The little ground tyrant is 13 to 14 cm long. The sexes have the same plumage. Adults have a pale buffy supercilium and line above their lores. The rest of their face and their crown, nape, and back are grayish sandy brown. Their wings are dusky with very thin pale grayish cinnamon edges on the inner remiges and small buffy tips on the coverts that sometimes show as two wing bars. Their tail is black with white outer webs on the outer feathers. Their throat and breast are buffy white and their belly almost white. They have a dark brown iris, a black bill with a pinkish yellow or orange-yellow base to the mandible, and blackish legs and feet.

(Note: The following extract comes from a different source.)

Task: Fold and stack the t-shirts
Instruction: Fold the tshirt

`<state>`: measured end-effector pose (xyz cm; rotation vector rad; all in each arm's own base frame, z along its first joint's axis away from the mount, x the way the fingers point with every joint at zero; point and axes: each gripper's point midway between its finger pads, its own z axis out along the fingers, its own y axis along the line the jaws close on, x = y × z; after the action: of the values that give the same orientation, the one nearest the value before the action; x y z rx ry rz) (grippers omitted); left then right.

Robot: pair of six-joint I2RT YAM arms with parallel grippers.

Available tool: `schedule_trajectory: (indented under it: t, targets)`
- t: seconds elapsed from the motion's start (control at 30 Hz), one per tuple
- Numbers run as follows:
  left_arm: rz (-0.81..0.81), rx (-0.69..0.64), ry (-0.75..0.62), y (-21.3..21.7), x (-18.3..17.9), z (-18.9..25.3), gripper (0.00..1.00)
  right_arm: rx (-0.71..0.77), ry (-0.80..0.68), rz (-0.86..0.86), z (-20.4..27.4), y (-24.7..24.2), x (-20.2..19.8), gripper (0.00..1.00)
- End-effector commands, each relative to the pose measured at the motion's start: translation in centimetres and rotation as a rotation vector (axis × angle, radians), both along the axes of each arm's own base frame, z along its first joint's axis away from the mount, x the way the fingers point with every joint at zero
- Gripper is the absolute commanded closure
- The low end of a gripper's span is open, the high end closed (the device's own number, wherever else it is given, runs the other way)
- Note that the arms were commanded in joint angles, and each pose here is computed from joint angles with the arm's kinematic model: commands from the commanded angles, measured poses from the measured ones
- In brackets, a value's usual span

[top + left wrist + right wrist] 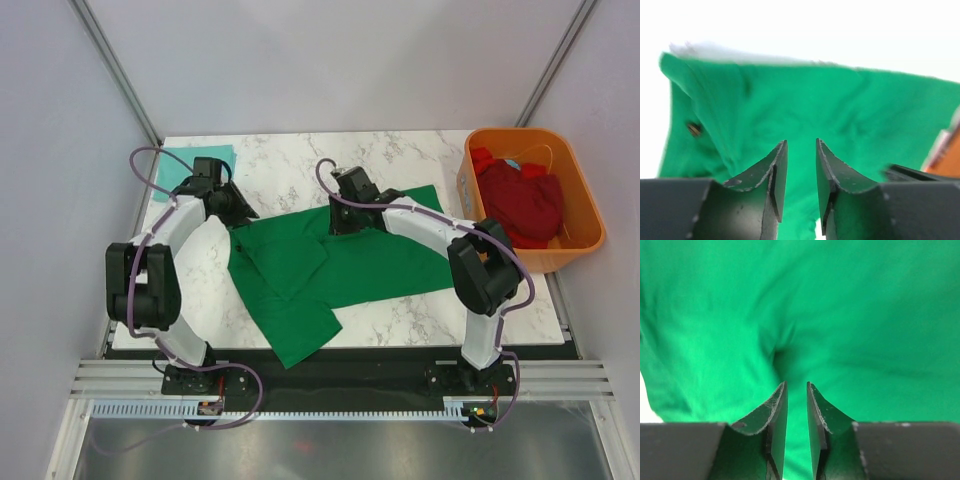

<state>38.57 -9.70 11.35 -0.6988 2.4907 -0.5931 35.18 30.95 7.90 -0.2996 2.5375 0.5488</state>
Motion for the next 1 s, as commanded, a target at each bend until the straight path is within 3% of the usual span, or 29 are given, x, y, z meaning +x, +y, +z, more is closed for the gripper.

==Distribution and habitat==

The little ground tyrant is found in Peru from the Marañón River to the Inambari River and east into Amazonian Brazil to the upper Madeira River region. Its range extends south through eastern Peru and across northern Bolivia well into Brazil's Mato Grosso state. It has occurred as a vagrant in northeastern and far southern Ecuador. It is "at most very local" in eastern Colombia; the SACC has no documented records in that country and calls the species hypothetical there. The little ground tyrant is essentially terrestrial. It primarily inhabits sandbars and river islands with little vegetation and sometimes also occurs in nearby open grassy areas. In elevation it occurs up to 800 m in Brazil and 1500 m in Peru. The few records in Ecuador ranged up to 1150 m and in Colombia only to 250 m. It possibly has reached as high as 3800 m in Bolivia.

==Behavior==
===Movement===

The little ground tyrant is essentially a year-round resident of the Amazonian lowlands. Some minor movements might occur, though the few high-elevation records (e.g. in Ecuador and Bolivia) might be of vagrants rather than migrants.

===Feeding===

The little ground tyrant feeds on insects. It typically forages singly or in pairs, standing and running in the open to search. It sometimes perches a bit higher, such as on a rock, bush, or driftwood, before pouncing on prey. It sometimes associates with migratory shorebirds.

===Breeding===

The little ground tyrant breeds between August and October in Peru; its season elsewhere is not known. A typical nest is a cup made of weeds and twigs partially hidden among Tessaria on a large sandy beach. The clutch is two eggs. Nothing else is known about the species' breeding biology.

===Vocalization===

As of April 2025 neither xeno-canto nor the Cornell Lab of Ornithology's Macaulay Library had recordings of little ground tyrant vocalizations. The species is usually silent but its call has been written as "a single high-pitched peeeép with rising inflection".

==Status==

The IUCN has assessed the little ground tyrant as being of Least Concern. It has a large range; its population size is not known and is believed to be stable. No immediate threats have been identified. It is considered uncommon in Peru, "at most very local" in Colombia, and a "casual wanderer" to Ecuador. It occurs in a few protected areas.